Low Back Pain? Should You Take an NSAID?

By Published On: May 7, 2015Categories: NJ Strain

Statistics suggest that low back pain (LBP) will plague most of us at some point in our lives, if it hasn’t already. Most healthcare professions that manage patients with low back pain focus on pain management. In fact, studies have reported that 67% of patient satisfaction is driven by pain elimination. One of the most common strategies for reducing pain is managing inflammation. The “easiest” way to do this (according to the many TV commercials and magazine advertisements) is to take one of the many non-steroidal anti-inflammatory drugs (NSAIDs) such as Ibuprofen (Advil, Nuprin), Piroxicam Flurbiprofen, and Indomethacin. Let’s take a closer look to see if this is a good or bad idea!

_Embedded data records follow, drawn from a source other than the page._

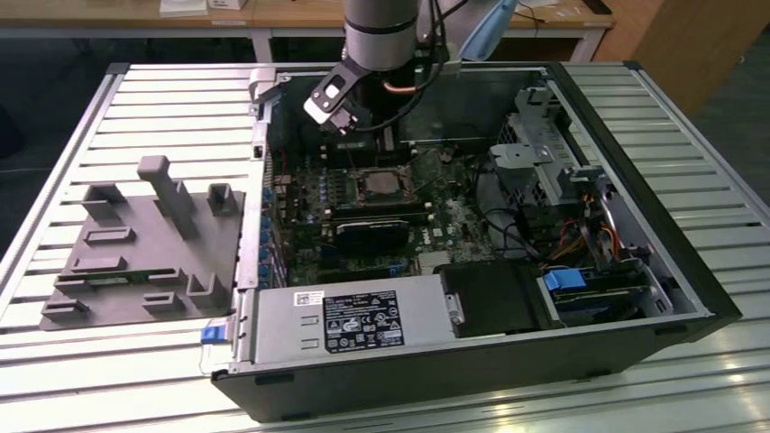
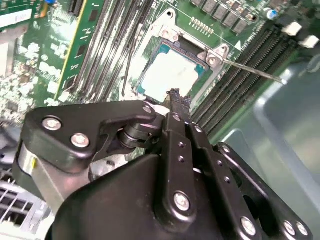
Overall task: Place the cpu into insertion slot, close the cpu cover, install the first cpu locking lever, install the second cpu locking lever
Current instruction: 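Place the cpu into insertion slot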
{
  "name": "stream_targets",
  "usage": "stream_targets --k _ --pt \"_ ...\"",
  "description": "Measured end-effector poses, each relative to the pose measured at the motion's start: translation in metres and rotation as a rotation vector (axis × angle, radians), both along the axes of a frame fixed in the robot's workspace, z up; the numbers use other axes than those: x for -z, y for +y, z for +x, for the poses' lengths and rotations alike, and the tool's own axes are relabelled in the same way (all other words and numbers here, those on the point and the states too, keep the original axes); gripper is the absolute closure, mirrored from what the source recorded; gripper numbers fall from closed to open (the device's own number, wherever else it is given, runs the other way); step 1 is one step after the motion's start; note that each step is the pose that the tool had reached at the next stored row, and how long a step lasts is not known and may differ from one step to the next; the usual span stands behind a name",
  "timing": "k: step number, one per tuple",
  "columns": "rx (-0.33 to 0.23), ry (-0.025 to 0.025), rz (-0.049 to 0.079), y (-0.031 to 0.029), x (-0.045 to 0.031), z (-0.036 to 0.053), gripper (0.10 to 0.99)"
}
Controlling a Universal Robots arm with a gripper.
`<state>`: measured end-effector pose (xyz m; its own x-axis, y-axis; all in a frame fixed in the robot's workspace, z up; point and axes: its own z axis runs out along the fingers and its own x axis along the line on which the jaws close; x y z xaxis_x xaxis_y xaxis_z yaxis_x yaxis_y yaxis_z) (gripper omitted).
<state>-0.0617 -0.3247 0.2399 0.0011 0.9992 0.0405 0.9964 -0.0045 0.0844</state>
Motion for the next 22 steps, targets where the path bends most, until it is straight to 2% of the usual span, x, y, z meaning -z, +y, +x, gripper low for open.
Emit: stream_targets --k 5,8,22 --pt "0.0 0.0 0.0 0.0 -0.0167 0.0 0.98" --pt "0.0 0.0 0.0 0.0 -0.0232 0.0 0.98" --pt "0.0 0.0 0.0 0.0 -0.0243 0.0 0.98"
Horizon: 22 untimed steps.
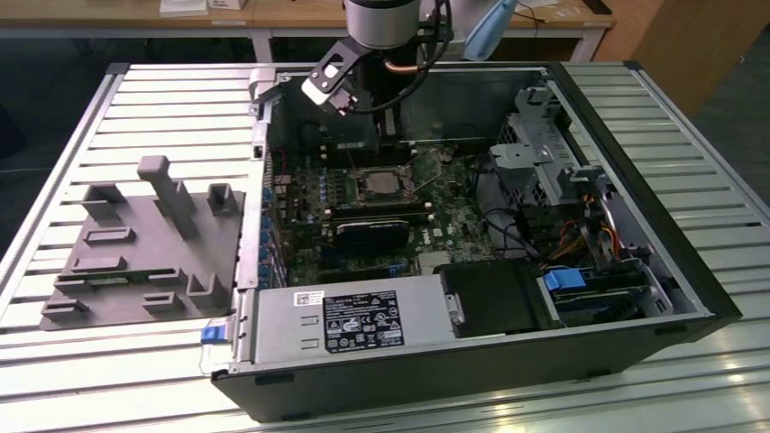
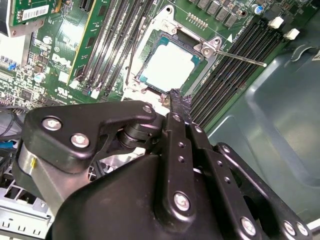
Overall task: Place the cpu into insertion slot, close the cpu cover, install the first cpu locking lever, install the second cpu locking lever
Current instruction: 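Close the cpu cover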
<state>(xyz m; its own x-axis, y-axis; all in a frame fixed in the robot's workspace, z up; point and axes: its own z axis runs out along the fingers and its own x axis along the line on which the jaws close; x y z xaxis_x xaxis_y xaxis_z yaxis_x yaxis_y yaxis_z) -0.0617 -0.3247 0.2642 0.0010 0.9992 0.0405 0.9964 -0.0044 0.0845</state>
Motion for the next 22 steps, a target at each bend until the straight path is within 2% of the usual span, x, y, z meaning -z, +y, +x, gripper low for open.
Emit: stream_targets --k 10,17,22 --pt "0.0 0.0 0.0 0.0 -0.0007 0.0 0.98" --pt "0.0 0.0 0.0 0.0 -0.0078 0.0 0.98" --pt "0.0 0.0 0.0 0.0 -0.0084 0.0 0.98"
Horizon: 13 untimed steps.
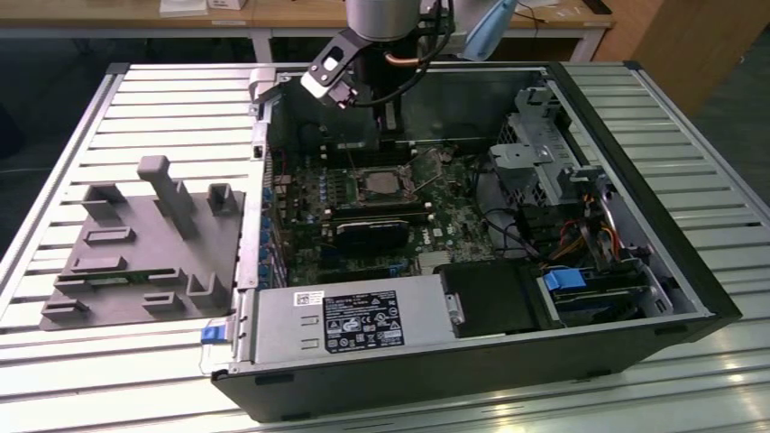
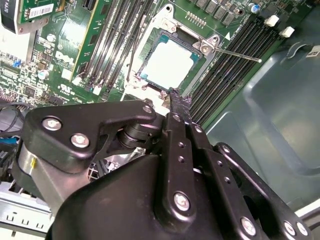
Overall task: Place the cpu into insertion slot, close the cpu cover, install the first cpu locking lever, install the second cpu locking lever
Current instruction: 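Close the cpu cover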
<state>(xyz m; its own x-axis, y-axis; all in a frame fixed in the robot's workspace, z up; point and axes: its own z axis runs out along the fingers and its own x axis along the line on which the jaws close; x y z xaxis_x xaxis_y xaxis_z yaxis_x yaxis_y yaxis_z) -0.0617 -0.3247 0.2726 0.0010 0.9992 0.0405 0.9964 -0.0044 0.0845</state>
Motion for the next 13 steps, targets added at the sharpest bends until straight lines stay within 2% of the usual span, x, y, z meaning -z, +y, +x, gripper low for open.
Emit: stream_targets --k 3,6,13 --pt "0.0 0.0001 0.0 0.0 -0.0001 0.0021 0.98" --pt "0.0 0.0001 0.0 0.0 0.0 0.0078 0.98" --pt "0.0 0.0001 0.0 0.0 0.0 0.0289 0.98"
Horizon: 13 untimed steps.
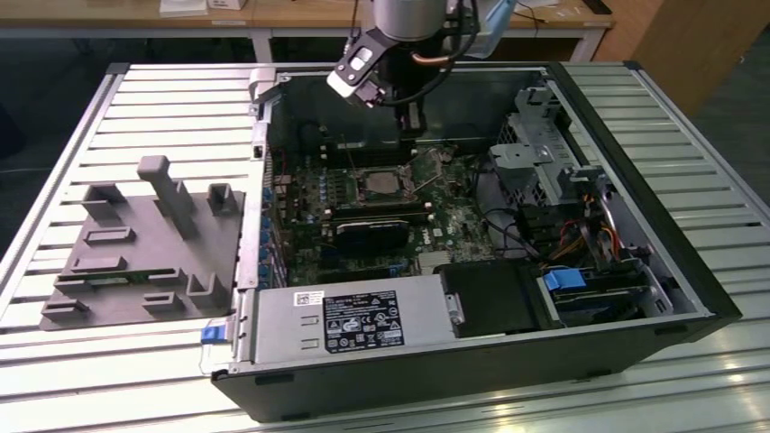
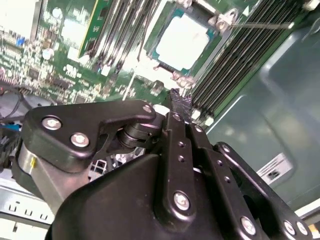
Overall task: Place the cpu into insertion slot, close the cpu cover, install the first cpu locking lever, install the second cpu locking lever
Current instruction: 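Close the cpu cover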
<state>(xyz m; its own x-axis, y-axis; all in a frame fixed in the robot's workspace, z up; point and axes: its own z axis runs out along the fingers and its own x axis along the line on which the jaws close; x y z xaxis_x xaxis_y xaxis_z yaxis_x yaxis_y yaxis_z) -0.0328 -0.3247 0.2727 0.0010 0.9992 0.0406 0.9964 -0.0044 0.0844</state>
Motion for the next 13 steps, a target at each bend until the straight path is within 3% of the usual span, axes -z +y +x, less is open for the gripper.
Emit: stream_targets --k 13 --pt "0.0 0.0011 0.0 0.0 0.0 0.0425 0.98"
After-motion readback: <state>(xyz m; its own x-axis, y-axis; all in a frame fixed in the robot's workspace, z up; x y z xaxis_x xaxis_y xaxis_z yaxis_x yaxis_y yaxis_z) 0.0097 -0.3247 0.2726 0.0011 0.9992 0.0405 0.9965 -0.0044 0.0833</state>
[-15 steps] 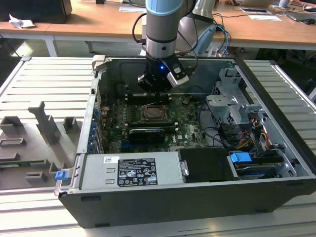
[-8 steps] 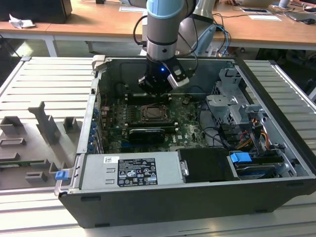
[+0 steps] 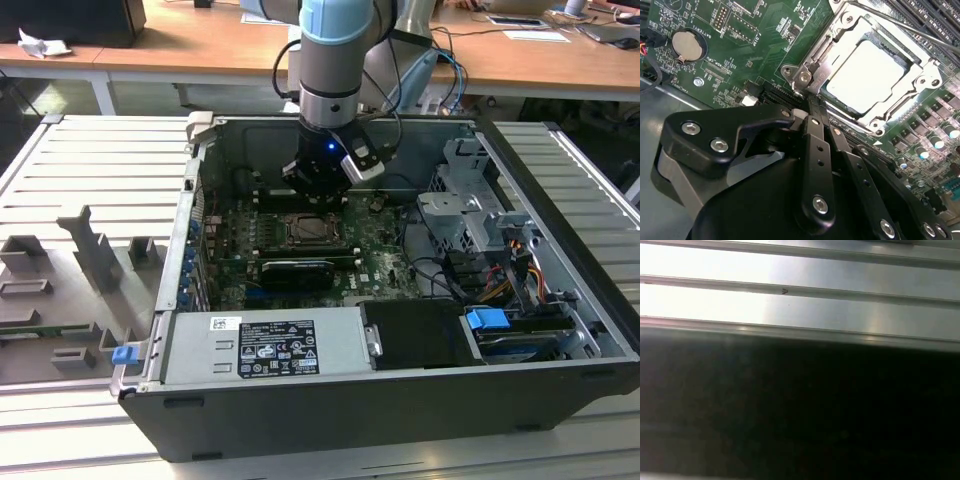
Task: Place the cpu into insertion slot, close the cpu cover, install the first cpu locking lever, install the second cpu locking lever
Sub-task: 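Install the first cpu locking lever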
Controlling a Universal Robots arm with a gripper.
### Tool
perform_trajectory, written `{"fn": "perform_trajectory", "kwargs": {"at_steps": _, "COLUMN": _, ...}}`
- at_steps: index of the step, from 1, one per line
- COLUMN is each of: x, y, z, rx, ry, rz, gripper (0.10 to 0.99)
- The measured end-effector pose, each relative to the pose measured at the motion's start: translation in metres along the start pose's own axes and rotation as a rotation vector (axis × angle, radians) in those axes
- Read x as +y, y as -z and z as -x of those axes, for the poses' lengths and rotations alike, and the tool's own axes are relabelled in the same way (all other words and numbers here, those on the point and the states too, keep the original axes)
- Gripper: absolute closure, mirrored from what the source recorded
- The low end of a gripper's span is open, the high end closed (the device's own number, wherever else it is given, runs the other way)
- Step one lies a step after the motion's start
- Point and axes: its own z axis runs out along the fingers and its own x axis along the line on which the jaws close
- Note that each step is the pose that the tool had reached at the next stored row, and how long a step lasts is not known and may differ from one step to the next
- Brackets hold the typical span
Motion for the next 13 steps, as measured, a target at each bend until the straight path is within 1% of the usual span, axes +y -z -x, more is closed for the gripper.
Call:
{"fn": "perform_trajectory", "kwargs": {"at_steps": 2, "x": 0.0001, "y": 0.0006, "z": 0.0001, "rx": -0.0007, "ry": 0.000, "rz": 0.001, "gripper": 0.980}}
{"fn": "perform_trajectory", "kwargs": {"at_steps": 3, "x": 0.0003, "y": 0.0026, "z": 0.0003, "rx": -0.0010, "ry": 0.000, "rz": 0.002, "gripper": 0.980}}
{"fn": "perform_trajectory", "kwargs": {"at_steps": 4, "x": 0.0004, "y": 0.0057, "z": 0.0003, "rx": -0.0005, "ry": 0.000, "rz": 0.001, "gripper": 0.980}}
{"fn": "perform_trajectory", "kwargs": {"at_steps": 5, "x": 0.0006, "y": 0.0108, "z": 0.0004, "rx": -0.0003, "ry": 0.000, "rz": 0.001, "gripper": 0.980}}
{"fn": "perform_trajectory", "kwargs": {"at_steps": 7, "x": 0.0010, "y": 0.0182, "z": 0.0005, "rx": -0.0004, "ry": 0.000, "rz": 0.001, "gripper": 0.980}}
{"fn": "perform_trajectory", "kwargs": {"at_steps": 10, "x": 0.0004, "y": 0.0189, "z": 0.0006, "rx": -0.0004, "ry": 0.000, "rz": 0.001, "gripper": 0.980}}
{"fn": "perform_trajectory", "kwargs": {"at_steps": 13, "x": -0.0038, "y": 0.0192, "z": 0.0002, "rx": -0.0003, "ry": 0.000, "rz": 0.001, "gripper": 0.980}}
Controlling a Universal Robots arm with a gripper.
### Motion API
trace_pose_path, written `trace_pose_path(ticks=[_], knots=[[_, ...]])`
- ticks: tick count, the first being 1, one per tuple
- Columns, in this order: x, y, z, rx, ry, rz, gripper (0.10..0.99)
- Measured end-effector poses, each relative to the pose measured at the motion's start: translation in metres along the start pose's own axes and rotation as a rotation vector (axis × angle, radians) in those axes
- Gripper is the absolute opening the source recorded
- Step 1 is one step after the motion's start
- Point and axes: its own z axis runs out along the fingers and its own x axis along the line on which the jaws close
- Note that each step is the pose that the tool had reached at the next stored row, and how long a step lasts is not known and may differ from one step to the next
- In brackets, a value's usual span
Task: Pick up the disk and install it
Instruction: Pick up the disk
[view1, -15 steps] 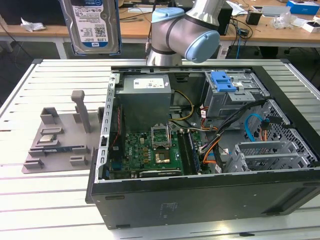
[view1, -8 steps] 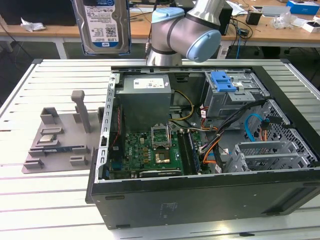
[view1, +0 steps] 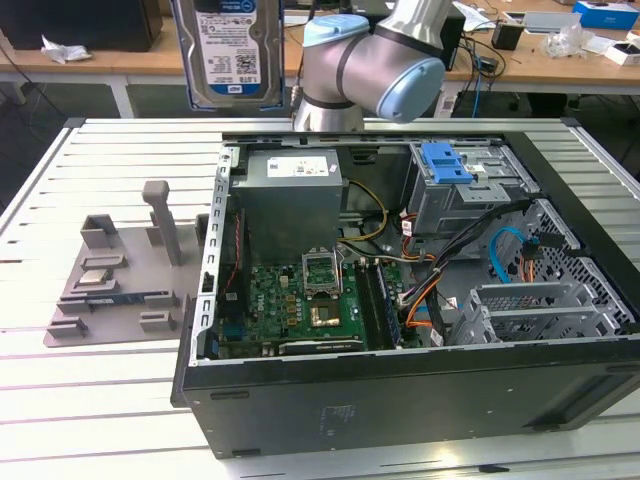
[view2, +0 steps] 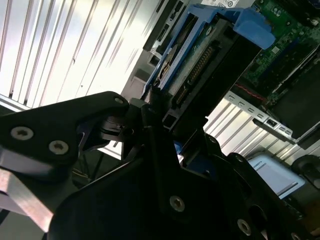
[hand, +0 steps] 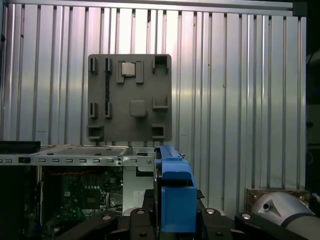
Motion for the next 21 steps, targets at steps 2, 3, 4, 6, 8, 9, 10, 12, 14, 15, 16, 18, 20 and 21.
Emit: trace_pose_path(ticks=[2,3,4,6,8,9,10,12,14,15,16,18,20,21], knots=[[0.0001,-0.0064,-0.0003,0.000,0.0001,0.000,0.369],[0.0003,-0.0098,-0.0004,0.000,0.0000,0.000,0.369],[0.0003,-0.0126,-0.0005,0.000,0.0000,0.000,0.369],[0.0006,-0.0234,-0.0010,0.000,0.0000,0.000,0.369],[0.0008,-0.0292,-0.0012,0.000,0.0001,0.000,0.369],[0.0008,-0.0325,-0.0013,0.000,0.0000,0.000,0.369],[0.0009,-0.0347,-0.0014,0.000,0.0000,0.000,0.369],[0.0010,-0.0402,-0.0016,0.000,0.0000,0.000,0.369],[0.0013,-0.0491,-0.0020,0.000,0.0000,0.000,0.369],[0.0014,-0.0537,-0.0022,0.000,0.0001,0.000,0.369],[0.0015,-0.0586,-0.0024,0.000,0.0000,0.000,0.369],[0.0017,-0.0660,-0.0026,0.000,0.0000,0.000,0.369],[0.0020,-0.0768,-0.0030,0.000,0.0001,0.000,0.369],[0.0021,-0.0811,-0.0032,0.000,0.0001,0.000,0.369]])
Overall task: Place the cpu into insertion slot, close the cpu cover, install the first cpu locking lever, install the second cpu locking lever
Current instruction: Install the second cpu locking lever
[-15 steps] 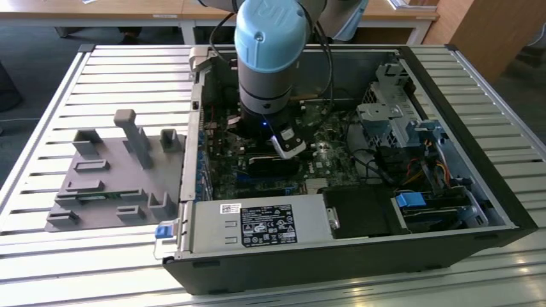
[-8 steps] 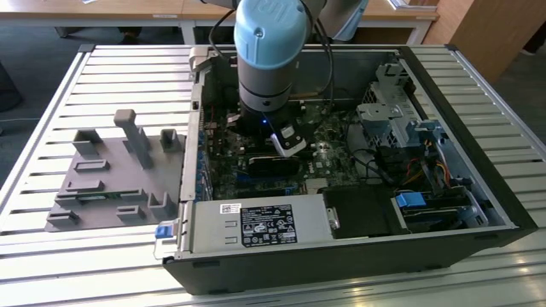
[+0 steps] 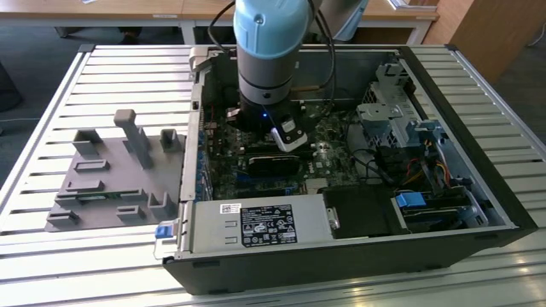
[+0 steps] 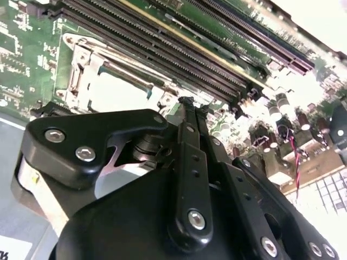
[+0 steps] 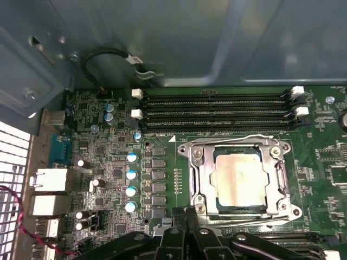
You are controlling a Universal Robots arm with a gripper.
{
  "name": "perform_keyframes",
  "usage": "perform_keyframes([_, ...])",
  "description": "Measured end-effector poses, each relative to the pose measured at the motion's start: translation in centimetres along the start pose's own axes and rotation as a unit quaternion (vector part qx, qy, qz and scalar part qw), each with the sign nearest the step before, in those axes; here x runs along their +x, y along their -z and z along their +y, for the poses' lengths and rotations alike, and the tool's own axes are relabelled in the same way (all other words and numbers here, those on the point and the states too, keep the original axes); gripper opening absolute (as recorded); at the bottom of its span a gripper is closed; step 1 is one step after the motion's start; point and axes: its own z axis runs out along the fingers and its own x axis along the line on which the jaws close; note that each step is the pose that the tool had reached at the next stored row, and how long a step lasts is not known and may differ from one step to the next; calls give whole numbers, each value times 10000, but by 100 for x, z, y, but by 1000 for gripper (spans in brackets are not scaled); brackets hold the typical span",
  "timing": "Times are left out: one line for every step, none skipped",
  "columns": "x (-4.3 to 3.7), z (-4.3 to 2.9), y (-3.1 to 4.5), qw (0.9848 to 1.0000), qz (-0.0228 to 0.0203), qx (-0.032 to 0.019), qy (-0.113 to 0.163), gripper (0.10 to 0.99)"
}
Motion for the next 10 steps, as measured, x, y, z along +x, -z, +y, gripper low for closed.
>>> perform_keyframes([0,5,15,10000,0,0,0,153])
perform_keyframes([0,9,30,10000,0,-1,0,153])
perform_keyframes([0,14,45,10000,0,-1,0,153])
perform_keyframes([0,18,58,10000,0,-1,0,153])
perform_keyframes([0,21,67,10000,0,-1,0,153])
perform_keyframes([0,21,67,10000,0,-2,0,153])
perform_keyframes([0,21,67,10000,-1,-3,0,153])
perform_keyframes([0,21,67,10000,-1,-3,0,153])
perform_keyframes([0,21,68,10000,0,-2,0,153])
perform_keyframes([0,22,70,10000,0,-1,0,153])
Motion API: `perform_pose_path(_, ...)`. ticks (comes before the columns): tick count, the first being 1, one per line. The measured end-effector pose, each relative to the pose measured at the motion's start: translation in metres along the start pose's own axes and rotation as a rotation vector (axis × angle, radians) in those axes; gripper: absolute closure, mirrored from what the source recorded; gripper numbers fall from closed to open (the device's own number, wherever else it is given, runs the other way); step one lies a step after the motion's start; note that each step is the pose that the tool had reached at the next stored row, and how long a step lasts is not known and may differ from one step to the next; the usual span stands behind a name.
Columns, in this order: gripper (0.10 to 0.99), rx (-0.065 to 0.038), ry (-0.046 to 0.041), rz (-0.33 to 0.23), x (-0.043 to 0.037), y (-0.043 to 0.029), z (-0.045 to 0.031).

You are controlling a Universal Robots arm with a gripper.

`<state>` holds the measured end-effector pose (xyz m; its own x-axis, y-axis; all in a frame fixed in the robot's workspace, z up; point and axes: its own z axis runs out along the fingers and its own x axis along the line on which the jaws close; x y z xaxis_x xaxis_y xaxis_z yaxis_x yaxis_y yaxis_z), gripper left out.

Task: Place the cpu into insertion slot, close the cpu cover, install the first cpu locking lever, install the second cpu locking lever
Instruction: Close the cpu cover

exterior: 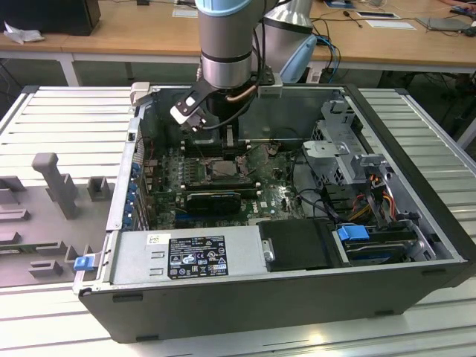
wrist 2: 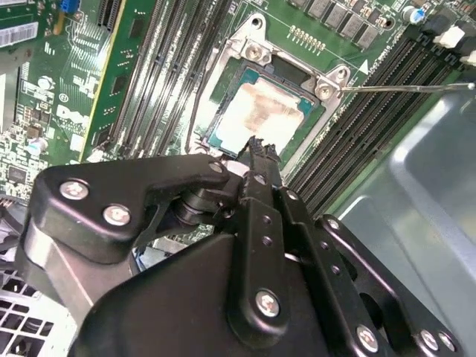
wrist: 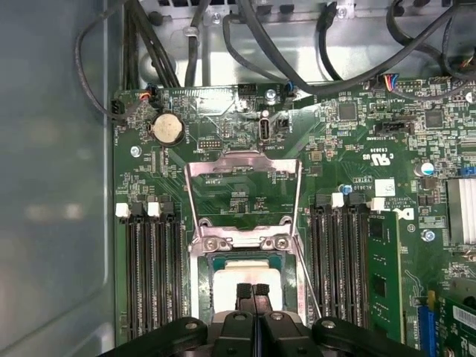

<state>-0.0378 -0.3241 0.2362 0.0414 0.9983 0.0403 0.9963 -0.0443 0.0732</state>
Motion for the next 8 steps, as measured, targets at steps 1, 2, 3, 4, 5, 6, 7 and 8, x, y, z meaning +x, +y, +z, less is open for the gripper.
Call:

In a recent March 2015 article, researchers investigated the use of NSAIDs between 1993 and 2012 in patients who had fractures that failed to heal, technically called “non-union fractures.” They found that non-union fractures increased during years when NSAID use was increasingly recommended for patients with fractures and dropped in years when NSAID use declined. This isn’t the first study to report poor fracture healing results from NSAIDs when they’re used as the primary form of pain relief and in fact, studies on this subject date back to the early 1990s. So how does this equate to LBP? Most directly, fractures are one of the many causes of LBP, so for that population, the answer is clear. However, LBP is much more commonly caused by sprains (ligament injuries) and strains (muscle/tendon injuries), as well as cartilage injury. Here too, studies show that the healing rate of sprains, strains, and cartilage is also delayed when NSAIDs are used as the primary pain relief approach. This healing delay is reportedly due to NSAIDs’ inhibition of “proteoglycan synthesis,” a component of ligament and cartilage tissue regeneration and repair. NSAIDs also inhibit release of prostaglandins (especially prostaglandin E2), which is needed for tissue repair. These effects are ESPECIALLY observed with long-term use, but recent studies show injured athletes are best off NOT taking NSAIDs AT ALL as these drugs delay the healing process and thus the athlete’s ability to return to their sport.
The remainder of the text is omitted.